== Task brief ==
Transcribe exactly, and only, the lines from the one containing "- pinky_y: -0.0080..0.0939" through the last line of the data.

== Information shown ==
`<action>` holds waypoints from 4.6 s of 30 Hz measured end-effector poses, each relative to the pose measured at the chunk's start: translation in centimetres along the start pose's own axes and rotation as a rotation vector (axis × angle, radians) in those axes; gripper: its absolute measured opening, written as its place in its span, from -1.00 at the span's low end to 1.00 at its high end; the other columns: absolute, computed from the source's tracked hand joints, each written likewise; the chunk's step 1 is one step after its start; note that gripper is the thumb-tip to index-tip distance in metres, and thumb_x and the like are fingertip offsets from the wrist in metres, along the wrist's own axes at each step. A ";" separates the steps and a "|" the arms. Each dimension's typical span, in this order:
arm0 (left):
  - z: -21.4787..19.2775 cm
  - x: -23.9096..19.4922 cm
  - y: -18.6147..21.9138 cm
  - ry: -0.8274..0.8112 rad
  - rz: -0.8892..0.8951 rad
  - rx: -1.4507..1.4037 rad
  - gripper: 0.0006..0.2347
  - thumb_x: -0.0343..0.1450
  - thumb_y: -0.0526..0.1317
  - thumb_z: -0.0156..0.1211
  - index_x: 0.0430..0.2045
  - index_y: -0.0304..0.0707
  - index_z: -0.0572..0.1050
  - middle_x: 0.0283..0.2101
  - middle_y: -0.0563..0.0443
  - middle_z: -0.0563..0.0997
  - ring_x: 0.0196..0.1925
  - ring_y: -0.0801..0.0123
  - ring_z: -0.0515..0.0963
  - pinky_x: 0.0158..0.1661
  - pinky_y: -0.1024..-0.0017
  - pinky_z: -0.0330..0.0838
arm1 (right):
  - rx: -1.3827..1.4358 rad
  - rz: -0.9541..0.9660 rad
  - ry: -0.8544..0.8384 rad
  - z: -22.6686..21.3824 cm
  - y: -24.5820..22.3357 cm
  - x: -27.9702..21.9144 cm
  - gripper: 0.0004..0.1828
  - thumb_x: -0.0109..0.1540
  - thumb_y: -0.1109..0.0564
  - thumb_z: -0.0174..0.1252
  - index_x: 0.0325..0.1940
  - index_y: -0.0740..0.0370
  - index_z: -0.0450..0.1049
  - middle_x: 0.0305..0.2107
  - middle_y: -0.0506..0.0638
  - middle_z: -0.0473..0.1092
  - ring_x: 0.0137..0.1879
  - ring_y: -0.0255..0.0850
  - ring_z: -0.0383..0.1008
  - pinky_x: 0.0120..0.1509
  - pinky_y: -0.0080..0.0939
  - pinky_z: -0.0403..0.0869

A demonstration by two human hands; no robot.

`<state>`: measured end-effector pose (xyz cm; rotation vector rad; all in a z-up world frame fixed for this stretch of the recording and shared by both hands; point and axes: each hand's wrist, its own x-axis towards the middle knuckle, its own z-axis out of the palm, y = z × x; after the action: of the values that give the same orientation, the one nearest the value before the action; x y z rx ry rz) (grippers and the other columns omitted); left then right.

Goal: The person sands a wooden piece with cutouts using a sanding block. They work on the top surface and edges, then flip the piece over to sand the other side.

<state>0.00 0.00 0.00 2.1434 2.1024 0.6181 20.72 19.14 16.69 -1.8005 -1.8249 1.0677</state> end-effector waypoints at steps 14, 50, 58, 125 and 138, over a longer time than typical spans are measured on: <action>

== Written answer ==
  - pinky_y: -0.0080..0.0939
  - pinky_z: -0.0403..0.0869

A demonstration by two human hands; no robot.

`<state>`: measured end-effector pose (xyz cm; rotation vector rad; all in a z-up world frame fixed for this stretch of the recording and shared by both hands; point and axes: each hand's wrist, its own x-axis towards the middle knuckle, its own z-axis out of the palm, y = z × x; after the action: of the values that give the same orientation, the one nearest the value before the action; x y z rx ry rz) (grippers and the other columns omitted); left then right.

Goal: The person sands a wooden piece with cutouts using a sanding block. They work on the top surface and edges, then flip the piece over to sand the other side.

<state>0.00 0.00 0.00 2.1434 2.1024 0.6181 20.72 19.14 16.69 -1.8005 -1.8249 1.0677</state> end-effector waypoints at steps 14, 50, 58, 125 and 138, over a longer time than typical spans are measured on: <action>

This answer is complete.